La parenté de sang était interprétée largement comme une fraternité qui unissait par des liens particuliers tous ceux qui descendaient d'un père commun. Dans II Samuel V. 1, toutes les tribus d'Israël sont dites être l'os de l'os de David et la chair de sa chair ; c.-à-d., être ses frères. De même, dans Lévitique xxv. 39-46, tous les Israélites sont considérés comme frères, par opposition aux peuples d'autres nations. Cette idée de fraternité reposait sur la croyance qu'ils partageaient tous un sang commun.
Dans la mesure où ces conceptions larges de la fraternité prévalaient, elles n'effaçaient pas dans l'esprit hébreu le fait que, dans chaque génération, les hommes d'un même père (c.-à-d., frères au sens restreint) étaient soumis à des obligations plus particulières les uns envers les autres que d'autres du même peuple. Ainsi, dans certains cas, une restitution devait être faite au plus proche parent (Nombres v. 7, 8), et dans d'autres cas des devoirs particuliers incombaient au plus proche parent (comparer Ruth ii. 20, iii. et iv. passim ; voir Goel). D'autres preuves que, à une époque plus tardive, des degrés de parenté étaient reconnus sont fournies par Tobit vi. 10 et Luc ii. 38.

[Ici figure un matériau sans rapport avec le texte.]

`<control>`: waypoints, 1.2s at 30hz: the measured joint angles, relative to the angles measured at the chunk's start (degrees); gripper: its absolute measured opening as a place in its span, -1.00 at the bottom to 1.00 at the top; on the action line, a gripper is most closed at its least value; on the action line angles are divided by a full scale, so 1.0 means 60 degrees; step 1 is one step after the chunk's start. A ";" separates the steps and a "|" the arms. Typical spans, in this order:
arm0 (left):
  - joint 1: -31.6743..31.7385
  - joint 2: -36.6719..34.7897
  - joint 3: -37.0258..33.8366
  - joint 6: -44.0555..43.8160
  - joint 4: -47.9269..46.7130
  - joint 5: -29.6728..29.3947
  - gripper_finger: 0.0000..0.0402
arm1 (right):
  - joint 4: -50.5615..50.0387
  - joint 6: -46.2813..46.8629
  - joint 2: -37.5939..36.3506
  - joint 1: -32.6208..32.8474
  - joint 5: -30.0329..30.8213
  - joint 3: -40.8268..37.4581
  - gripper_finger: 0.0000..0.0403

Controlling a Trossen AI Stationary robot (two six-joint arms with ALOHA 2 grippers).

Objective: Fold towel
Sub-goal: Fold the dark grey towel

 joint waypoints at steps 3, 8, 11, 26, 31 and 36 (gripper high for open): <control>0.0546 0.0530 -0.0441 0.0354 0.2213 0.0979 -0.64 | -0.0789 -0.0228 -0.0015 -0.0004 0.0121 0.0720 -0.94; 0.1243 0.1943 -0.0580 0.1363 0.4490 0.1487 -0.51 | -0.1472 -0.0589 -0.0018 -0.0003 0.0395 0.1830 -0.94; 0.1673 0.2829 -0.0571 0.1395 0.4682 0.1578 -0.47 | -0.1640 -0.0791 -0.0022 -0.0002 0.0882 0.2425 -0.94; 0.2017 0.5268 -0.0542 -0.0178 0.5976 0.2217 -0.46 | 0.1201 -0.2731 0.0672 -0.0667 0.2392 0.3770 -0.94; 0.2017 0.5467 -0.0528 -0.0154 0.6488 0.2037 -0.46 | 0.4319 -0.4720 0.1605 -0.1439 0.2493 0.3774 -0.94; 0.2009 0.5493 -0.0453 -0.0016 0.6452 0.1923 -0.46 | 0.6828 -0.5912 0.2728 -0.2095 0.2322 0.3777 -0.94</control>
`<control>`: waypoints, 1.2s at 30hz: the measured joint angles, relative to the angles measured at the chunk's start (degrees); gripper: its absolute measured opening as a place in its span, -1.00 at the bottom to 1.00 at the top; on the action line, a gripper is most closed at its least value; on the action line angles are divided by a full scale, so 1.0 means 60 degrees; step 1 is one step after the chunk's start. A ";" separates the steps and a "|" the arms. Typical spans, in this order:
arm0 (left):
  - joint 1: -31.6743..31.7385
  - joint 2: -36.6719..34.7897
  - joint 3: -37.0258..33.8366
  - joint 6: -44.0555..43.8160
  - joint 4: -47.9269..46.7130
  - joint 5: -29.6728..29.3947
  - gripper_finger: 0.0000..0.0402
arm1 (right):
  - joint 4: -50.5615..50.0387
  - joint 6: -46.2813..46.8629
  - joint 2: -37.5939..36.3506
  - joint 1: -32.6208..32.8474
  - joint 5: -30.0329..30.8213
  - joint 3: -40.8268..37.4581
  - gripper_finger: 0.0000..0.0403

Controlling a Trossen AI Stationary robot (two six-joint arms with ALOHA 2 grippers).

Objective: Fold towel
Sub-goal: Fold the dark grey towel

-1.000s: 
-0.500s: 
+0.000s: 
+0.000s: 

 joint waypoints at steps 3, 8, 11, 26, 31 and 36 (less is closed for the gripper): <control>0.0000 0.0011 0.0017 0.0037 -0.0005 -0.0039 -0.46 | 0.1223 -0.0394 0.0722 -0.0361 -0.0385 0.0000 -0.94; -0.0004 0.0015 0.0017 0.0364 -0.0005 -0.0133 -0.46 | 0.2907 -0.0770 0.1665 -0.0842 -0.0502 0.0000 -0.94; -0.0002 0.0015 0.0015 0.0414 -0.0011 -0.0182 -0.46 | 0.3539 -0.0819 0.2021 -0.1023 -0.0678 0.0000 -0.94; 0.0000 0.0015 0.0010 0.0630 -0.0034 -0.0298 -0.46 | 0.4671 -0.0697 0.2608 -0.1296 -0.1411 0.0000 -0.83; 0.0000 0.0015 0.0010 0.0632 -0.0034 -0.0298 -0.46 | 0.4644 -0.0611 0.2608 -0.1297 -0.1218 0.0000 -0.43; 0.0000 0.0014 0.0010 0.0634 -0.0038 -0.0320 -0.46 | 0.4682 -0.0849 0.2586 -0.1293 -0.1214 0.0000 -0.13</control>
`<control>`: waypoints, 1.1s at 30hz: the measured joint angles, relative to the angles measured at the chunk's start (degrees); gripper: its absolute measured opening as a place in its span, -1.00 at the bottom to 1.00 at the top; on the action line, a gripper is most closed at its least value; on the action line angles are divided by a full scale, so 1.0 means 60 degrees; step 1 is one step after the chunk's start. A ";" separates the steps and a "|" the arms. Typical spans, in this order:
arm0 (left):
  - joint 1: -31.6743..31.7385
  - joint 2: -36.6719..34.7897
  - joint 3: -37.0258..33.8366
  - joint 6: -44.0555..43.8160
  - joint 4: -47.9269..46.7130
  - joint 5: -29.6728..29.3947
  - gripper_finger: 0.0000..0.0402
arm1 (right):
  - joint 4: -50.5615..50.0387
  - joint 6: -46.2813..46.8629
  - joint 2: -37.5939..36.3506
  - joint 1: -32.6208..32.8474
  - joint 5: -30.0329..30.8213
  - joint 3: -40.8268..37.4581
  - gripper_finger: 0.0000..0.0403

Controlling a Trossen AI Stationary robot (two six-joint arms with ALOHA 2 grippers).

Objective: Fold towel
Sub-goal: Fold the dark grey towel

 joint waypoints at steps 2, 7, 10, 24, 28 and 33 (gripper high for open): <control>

La reconnaissance de certaines différences dans les degrés de parenté appartient à une période ancienne ; car des mariages au sein de certains degrés de parenté furent interdits dès des temps très anciens. Dans Lévitique xviii, des interdictions de mariage avec un père ou une mère, un fils ou une fille, un petit-fils ou une petite-fille, ou avec la compagne de l'un quelconque de ceux-ci, sont prohibées, tout comme le mariage d'un homme avec une femme et sa fille, ou avec deux sœurs en même temps. Il est impliqué dans certaines de ces prohibitions la reconnaissance d'une parenté artificielle ; mais même celles-ci se fondent sur le sentiment fort de parenté avec ceux d'une même famille. Toutes les interdictions de cette loi ne sont cependant pas primitives ; car elle définit une sœur (verset 9) comme “la fille de ton père ou la fille de ta mère” ; bien qu'autrefois les mariages semblent avoir été permis entre les enfants d'un même père s'ils avaient des mères différentes ; des cas en point sont les mariages d'Abraham et Sarah (Genèse xx. 13) et d'Amnon et Tamar (II Samuel xiii. 13).
Comme chez les Arabes, il était considéré par les Hébreux comme un devoir de venger le sang d'un parent assassiné ; et si cela n'était pas fait, on pensait que le Sang était irrité. Ainsi Joab vengea son frère Asahel (II Samuel iii. 27) ; et YHWH envoya une famine parce que les Gabaonites n'avaient pas été vengés de la maison de Saül (II Samuel xxi. 1 et suiv.). C'est en conséquence de cette coutume que les Cités de Kef- UOE furent fondées. Voir aussi Avenger of Blood.